Just when I start asking if something was wrong, my poor dog gets zapped 3 times within a few days

Southern: Thanks for your charger info. We decided to go solar as our rural electricity is very expensive. Somehow the electric company gets away with charging us twice for the power used, even if we don't use any they still charge us a fee. We will be going off the grid sooner then later!
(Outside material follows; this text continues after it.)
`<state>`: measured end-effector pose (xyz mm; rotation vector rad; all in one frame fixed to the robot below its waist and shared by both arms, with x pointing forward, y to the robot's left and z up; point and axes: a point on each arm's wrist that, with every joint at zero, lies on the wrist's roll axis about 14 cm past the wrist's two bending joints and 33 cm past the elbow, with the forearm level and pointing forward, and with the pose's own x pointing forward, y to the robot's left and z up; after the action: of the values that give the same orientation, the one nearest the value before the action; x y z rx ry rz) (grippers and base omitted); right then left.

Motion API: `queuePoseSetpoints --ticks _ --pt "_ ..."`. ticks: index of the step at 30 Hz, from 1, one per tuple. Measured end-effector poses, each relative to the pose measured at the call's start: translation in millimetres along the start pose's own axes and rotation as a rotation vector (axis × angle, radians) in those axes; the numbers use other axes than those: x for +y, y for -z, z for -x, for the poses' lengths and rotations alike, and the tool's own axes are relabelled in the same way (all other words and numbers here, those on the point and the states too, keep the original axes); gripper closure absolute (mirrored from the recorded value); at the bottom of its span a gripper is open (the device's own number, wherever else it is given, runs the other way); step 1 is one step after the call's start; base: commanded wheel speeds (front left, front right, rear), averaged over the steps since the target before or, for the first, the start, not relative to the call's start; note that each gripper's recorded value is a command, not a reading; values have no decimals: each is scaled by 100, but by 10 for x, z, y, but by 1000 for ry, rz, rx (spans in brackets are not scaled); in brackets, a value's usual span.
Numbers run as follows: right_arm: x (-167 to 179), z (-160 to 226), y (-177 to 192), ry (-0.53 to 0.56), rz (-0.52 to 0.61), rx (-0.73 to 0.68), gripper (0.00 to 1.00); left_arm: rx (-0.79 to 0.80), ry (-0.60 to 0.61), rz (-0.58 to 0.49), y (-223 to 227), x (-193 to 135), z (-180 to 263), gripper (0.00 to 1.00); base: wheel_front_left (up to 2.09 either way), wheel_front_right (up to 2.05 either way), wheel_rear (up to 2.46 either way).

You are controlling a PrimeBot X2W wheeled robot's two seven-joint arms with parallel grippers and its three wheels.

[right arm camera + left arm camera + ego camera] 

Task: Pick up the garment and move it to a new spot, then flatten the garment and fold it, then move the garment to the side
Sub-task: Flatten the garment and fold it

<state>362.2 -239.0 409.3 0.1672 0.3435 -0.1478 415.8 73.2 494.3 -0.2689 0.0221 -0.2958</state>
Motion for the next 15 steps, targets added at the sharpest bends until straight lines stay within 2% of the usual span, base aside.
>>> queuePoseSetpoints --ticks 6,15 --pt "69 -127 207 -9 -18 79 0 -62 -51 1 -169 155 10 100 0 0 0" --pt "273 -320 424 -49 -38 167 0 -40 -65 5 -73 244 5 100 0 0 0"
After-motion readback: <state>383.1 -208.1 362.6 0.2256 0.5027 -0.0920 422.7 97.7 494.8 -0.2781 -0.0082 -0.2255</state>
Tonight we will start leaving the charger on over night. I found one of my shoes and hubby's hat in the sheep pen this morning. Pretty sure Mr or Mrs Fox stole them off our deck. The sheep get locked up at night and the fence turned off. I have noticed a few new dig spots in the catch pen. Pretty sure sheep don't dig 

most provinces of Canada still allow cropping/docking in dogs. I was born and raised in europe where it has been illegal for many many years. Our first Briard was born in Germany, had natural ears and I quite like the look of it. . Nor do I want to put a 6 week old puppy through anesthesia, pain meds, and constant gluing of his ears! Nature created perfectly good ears, why change it for north american fashion? If I wanted erect ears, I'd get a different breed, breed for those ears or learn to live with natures perfection 

If it ain't broke, don't fix it!


----------



## Southern by choice (Jun 29, 2013)

Glad he is learning! Stinks how they have to though.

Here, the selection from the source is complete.